Coordinate Processing
When parsing the request, it's possible that the requested canvas size doesn't correspond to what chunks that will actually be read; for example A1:A3 at no offset and (0.2, 1) crop will only read some parts of A1 chunk.
canvas
┌─────────────────┬─────────────────┬─────────────────┐
│ ┌───────────┐ │ │ │
│ │ │ │ │ │
│ │ final │ │ │ │
│ │ result │ │ │ │
│ │ │ │ │ │
│ └───────────┘ │ │ │
└─────────────────┴─────────────────┴─────────────────┘
To handle that, the resulting global crop RoI is calculated first and the chunks that are actually needed is identified (referred as Adapted Sectors of Interest).
Chunk Loading
OpenCV Mats are thread safe given any operation is performed on non-overlapping regions of it. This allows multitasking reading the chunk to the main canvas.
After coordinate processing, chunks in the adapted SoI are checked for their load status, then processed accordingly.
The status "Currently being loaded" is relevant when multiple requests requiring the same chunk(s) are underway; on such case the loader that checks later spinlocks until it's done loading.
This mechanism enables the shared canvas to serve multiple processes.

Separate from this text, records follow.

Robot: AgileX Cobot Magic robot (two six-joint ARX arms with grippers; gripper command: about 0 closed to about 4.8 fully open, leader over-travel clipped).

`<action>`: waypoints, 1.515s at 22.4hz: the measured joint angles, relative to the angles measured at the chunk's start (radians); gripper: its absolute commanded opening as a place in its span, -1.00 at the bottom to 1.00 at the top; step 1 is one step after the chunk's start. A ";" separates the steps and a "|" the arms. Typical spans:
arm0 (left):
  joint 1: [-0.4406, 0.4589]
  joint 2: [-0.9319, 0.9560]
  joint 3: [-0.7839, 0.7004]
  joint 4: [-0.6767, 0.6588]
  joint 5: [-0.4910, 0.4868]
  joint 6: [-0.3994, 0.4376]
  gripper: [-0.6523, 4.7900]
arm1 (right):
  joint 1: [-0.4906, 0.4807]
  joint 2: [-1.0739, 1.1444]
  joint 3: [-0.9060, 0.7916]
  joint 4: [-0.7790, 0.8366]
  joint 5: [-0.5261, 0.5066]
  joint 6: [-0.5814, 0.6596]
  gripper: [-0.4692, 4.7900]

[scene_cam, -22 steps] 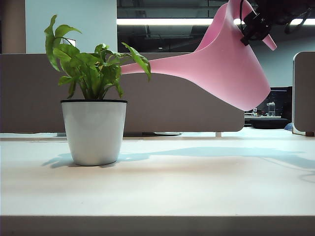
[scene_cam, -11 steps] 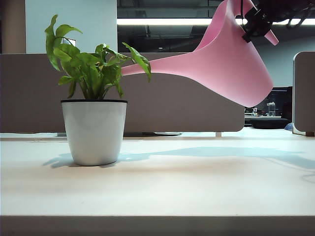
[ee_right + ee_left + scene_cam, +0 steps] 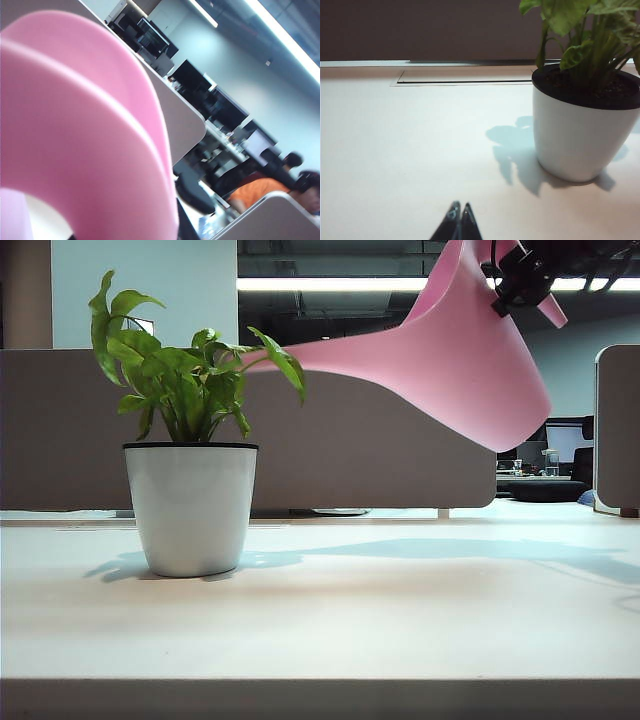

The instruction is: Pick up the watering can from the table, water the potted plant, and put the can back.

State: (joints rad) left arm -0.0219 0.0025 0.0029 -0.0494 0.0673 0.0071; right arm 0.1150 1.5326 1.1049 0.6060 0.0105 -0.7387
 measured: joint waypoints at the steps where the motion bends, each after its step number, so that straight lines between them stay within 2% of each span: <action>1: 0.000 0.000 0.000 0.000 0.000 0.000 -0.78 | 0.000 0.000 0.000 -0.009 0.009 0.027 -0.43; 5: 0.000 0.000 0.000 0.000 0.000 0.000 -0.78 | 0.002 0.000 0.000 -0.048 0.013 0.044 -0.43; 10: 0.000 0.000 0.000 0.000 0.000 0.000 -0.78 | 0.002 0.000 0.000 -0.070 0.060 0.137 -0.43; 13: 0.000 0.000 0.000 0.000 0.000 0.000 -0.78 | -0.015 0.000 -0.001 -0.166 0.116 0.242 -0.43; 18: 0.000 0.000 0.000 0.000 0.000 0.000 -0.78 | -0.083 0.000 -0.013 -0.223 0.117 0.451 -0.43; 25: 0.000 0.000 0.000 0.000 0.000 0.000 -0.78 | -0.190 0.006 -0.057 -0.173 0.012 0.760 -0.43; 28: 0.000 0.000 0.000 0.000 0.000 0.000 -0.78 | -0.200 0.027 -0.077 -0.129 -0.048 0.792 -0.43; 30: 0.000 0.000 0.000 0.000 0.000 0.000 -0.78 | -0.197 0.055 -0.089 -0.110 -0.130 0.803 -0.45; 31: 0.000 0.000 0.000 0.000 0.000 0.000 -0.78 | -0.193 0.063 -0.089 -0.109 -0.147 0.807 -0.57; 34: 0.000 0.000 0.000 0.000 0.000 0.000 -0.78 | -0.176 0.100 -0.090 -0.080 -0.165 0.826 -0.61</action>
State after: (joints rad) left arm -0.0219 0.0021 0.0029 -0.0490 0.0669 0.0071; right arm -0.0612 1.6329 1.0153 0.5262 -0.1547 0.0868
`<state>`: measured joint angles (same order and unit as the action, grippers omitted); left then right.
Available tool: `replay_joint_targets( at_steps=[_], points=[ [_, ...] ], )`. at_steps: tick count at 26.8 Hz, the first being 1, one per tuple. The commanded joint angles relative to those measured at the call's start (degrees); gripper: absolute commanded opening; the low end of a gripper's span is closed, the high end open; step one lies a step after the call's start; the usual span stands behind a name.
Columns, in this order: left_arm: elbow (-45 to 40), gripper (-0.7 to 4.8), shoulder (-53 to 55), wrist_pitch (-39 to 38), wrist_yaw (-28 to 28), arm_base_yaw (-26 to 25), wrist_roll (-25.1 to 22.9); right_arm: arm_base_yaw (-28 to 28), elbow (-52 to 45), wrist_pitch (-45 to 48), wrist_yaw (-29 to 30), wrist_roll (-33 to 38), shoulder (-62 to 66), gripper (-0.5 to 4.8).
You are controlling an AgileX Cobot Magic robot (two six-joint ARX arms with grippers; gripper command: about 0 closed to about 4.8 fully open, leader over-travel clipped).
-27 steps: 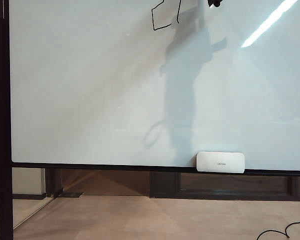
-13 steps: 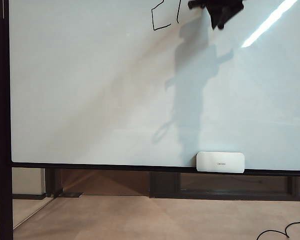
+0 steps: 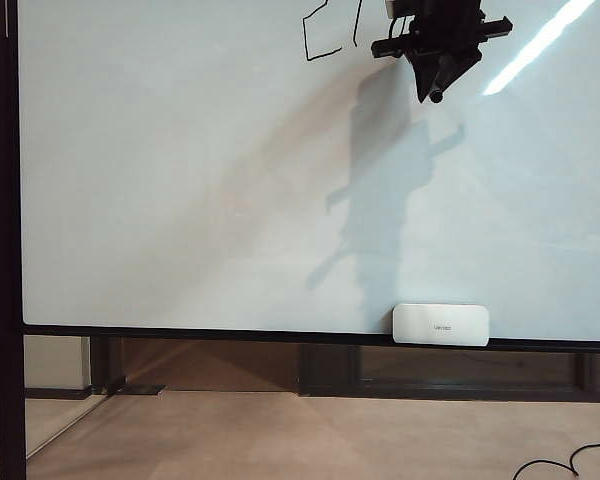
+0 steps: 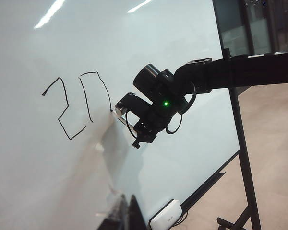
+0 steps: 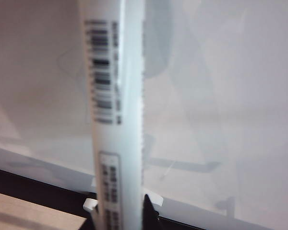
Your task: Reach to the right to find the marker pen, pick it up, and write the number 20 on the whiteboard.
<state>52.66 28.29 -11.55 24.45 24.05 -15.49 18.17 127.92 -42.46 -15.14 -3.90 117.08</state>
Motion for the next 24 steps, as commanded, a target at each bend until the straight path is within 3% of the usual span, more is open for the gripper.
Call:
replay_joint_targets(
  at_steps=[1, 11, 24],
  points=[
    [0.28, -0.05, -0.07, 0.48, -0.04, -0.07, -0.59, -0.2, 0.07, 0.66, -0.2, 0.7, 0.09, -0.02],
    [0.28, -0.05, -0.07, 0.5, -0.09, -0.07, -0.61, -0.17, -0.04, 0.55, 0.85, 0.7, 0.2, -0.02],
    [0.28, -0.05, -0.07, 0.48, -0.22, -0.07, -0.59, -0.09, -0.02, 3.93, 6.6, -0.7, 0.81, -0.02]
  ],
)
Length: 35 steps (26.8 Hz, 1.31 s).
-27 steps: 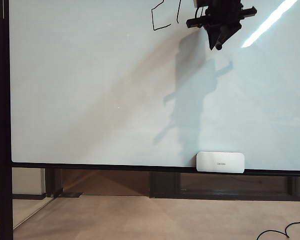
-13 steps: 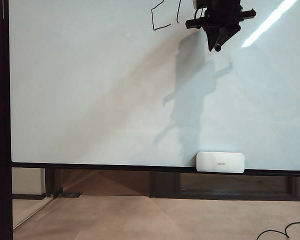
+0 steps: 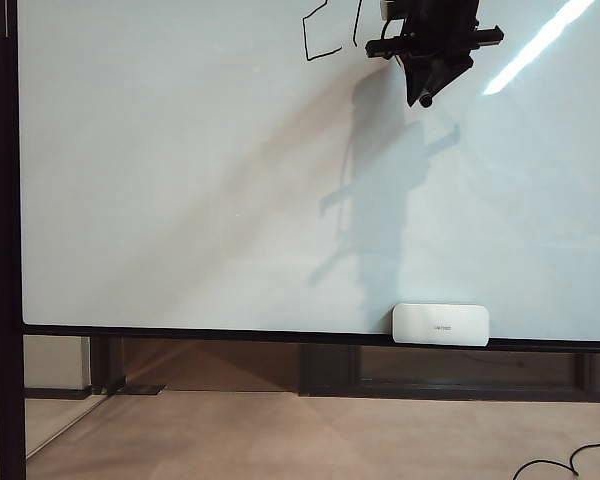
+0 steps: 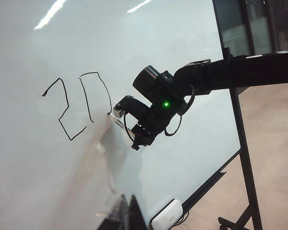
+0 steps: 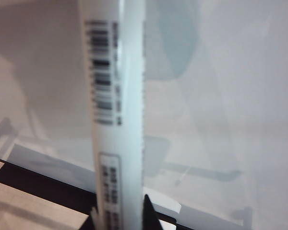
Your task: Reach to the right to find the marker pen, pick it up, and write the number 20 on the whiteboard.
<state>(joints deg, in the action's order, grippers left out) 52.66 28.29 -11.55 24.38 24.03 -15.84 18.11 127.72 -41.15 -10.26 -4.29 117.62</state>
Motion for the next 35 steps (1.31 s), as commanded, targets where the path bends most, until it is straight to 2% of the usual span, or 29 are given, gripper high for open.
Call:
replay_joint_targets(
  at_steps=[1, 13, 35],
  points=[
    [0.28, -0.05, -0.07, 0.48, -0.15, -0.04, -0.24, 0.0, 0.17, 2.8, 2.6, -0.28, 0.37, -0.02],
    [0.28, -0.05, -0.09, 0.42, -1.22, -0.04, -0.2, 0.28, 0.17, 6.34, 8.96, -0.26, 1.09, -0.02],
    [0.5, -0.05, -0.13, -1.9, -1.25, -0.04, -0.02, 0.28, 0.17, 6.93, 14.69, 1.07, 1.55, -0.02]
  ],
)
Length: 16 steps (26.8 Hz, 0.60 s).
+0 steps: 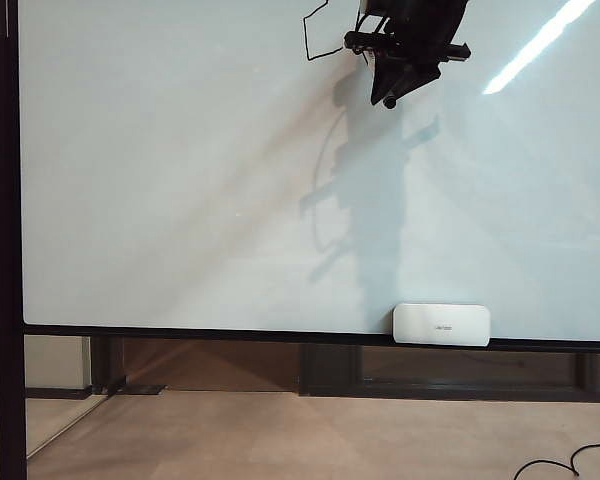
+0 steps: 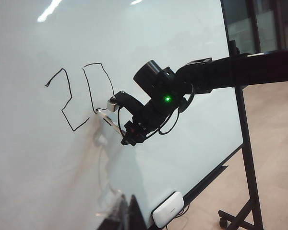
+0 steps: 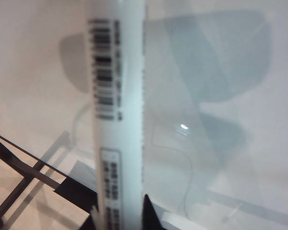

Encoding and Serving Cropped Image
After the needed chunks are certain to be loaded to the main canvas, next is cropping it; which is a trivial operation in OpenCV, not requiring any extra memory since it still refers to the main canvas.
What's not trivial is encoding it, which after some quick tests shows to take longer than reading and decoding multiple images from the canvas.
OpenCV provides two functions that can help decode to PNG:
Cv2.ImWritethat writes to a file, andCv2.ImEncodethat writes to a byte array.
Both of these requires the encoding to finish before the resulting data can be used.
To alleviate this problem, a named pipe (some sort of file pointer that works as a pipe buffer) is used; ImWrite-ing to said named pipe and have ASP.NET read from it. By doing this:
- The encode and send process is parallelized
- No extra memory needs to be allocated to encode the image; either on storage or RAM
(Unsolved) Resizing
This remains as the only pain point that's not straightforward to solve. If no resize is requested, it's solvable by cropping off the main canvas and encoding it to a named pipe; eliminating a lot of time and memory overhead on the way.
If resize is requested, a new Mat containing the resized image needs to be allocated.
Ideas for this problem:
- resize function that outputs a stream,
- Imencode/imwrite function that accepts a stream.